╭──

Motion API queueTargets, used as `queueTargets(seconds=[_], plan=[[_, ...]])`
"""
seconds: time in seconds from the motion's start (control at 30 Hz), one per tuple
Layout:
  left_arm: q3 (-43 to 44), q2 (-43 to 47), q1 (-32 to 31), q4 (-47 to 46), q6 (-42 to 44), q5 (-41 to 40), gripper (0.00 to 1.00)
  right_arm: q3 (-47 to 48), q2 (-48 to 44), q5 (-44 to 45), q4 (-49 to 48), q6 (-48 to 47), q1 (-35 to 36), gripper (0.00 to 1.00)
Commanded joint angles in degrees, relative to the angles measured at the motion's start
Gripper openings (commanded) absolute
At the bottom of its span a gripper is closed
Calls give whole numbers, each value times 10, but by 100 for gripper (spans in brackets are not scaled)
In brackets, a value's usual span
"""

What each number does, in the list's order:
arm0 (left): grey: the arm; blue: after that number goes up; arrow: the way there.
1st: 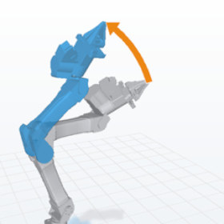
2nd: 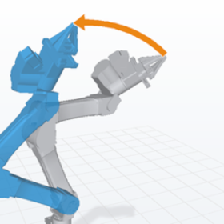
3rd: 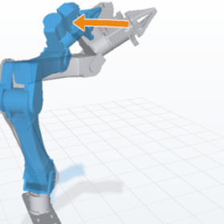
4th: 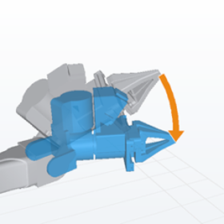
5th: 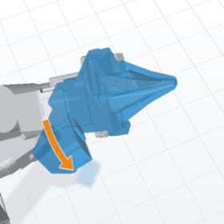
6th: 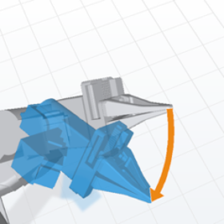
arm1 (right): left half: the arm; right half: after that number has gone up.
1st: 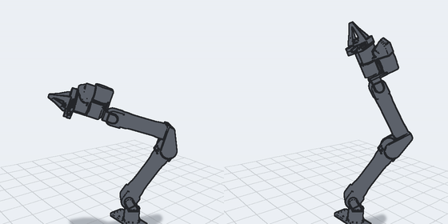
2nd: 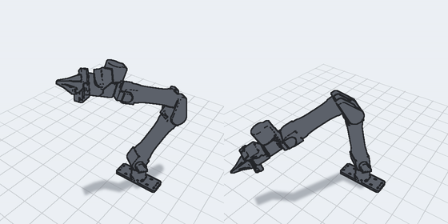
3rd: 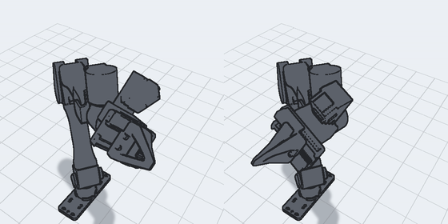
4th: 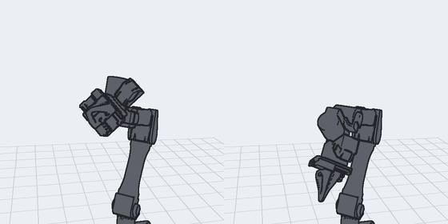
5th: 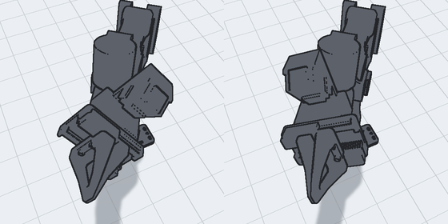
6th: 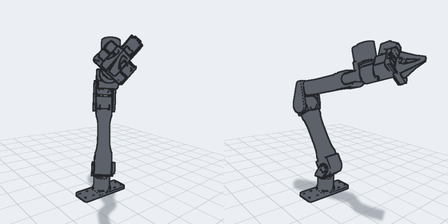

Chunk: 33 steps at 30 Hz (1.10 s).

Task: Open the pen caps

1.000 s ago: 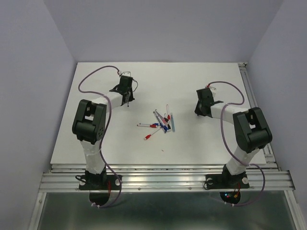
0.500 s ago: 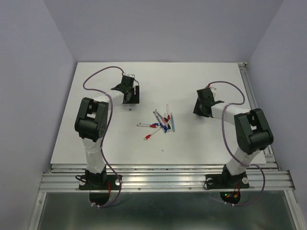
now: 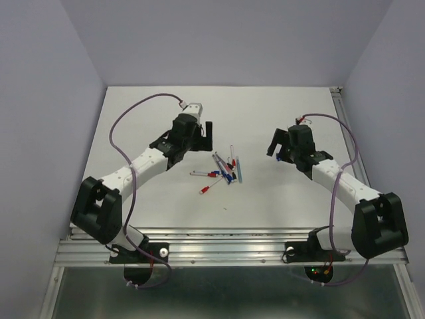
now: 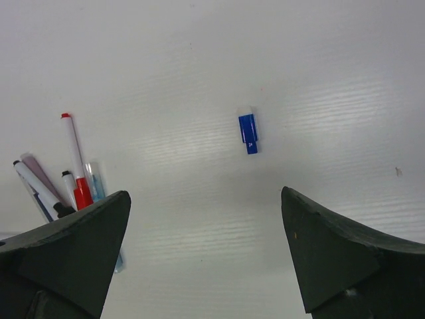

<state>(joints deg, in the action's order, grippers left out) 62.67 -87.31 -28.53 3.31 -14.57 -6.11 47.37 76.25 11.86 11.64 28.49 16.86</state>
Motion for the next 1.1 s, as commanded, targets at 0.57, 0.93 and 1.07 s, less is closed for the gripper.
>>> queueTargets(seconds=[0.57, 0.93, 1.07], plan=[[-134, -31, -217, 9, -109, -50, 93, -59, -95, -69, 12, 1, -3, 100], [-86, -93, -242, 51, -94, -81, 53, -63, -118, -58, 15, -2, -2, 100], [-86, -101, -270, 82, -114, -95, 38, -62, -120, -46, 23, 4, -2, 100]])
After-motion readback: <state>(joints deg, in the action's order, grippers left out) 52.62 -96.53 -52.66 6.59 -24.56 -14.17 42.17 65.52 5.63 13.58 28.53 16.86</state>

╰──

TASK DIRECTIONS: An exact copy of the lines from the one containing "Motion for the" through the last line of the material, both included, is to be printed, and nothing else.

WRITTEN ANSWER:
Motion for the next 1.1 s, as commanded, targets at 0.57, 0.93 and 1.07 s, less is closed for the gripper.
>>> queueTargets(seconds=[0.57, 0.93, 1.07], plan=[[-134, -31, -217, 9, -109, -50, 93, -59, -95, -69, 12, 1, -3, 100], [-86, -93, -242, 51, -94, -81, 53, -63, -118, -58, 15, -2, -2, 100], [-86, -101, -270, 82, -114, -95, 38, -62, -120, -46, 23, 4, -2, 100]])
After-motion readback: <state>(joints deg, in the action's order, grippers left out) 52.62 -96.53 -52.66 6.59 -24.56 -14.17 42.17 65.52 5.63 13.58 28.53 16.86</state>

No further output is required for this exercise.